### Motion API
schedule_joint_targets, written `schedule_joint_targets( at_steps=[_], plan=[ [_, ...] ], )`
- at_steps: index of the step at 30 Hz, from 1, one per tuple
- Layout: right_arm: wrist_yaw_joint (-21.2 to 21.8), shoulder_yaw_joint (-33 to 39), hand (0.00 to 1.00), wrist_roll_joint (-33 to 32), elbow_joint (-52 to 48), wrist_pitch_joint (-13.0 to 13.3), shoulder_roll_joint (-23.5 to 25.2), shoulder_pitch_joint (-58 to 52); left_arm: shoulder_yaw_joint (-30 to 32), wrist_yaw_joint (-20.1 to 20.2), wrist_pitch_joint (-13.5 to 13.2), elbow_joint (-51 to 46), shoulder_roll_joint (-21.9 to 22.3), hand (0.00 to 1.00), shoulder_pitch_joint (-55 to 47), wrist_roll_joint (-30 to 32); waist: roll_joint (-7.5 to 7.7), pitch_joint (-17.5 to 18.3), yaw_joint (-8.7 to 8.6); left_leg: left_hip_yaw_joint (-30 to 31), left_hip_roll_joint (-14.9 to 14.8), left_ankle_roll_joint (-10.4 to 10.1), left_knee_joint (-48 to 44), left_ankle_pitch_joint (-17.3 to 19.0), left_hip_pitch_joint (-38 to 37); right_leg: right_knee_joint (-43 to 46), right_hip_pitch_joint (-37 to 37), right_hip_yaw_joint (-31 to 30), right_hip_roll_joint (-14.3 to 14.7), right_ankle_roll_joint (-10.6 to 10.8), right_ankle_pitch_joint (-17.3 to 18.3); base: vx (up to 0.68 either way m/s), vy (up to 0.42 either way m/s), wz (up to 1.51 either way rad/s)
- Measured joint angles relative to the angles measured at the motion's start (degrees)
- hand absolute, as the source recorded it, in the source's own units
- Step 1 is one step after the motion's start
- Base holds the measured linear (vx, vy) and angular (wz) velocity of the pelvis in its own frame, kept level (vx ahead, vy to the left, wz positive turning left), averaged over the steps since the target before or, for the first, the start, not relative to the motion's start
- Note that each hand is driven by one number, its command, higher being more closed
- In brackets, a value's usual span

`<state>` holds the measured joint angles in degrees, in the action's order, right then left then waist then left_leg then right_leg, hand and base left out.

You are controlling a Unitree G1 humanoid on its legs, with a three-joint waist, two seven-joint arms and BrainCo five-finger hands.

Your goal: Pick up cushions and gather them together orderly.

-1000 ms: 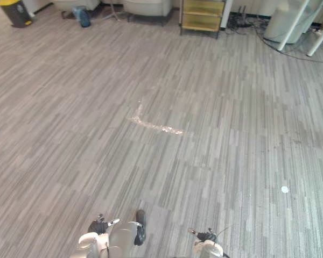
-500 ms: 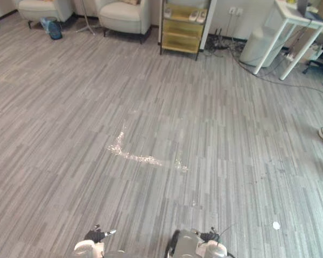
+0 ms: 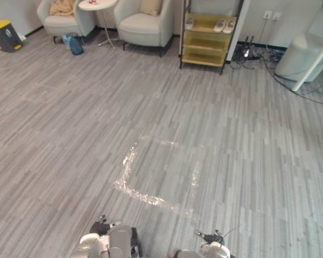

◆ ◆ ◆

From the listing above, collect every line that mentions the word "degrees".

EXERCISE RESULT:
- Measured joint angles relative to the angles measured at the motion's start (degrees)
`<state>` holds the measured joint angles in degrees, in the action's order, right then left then waist then left_leg then right_leg, hand and base left out.

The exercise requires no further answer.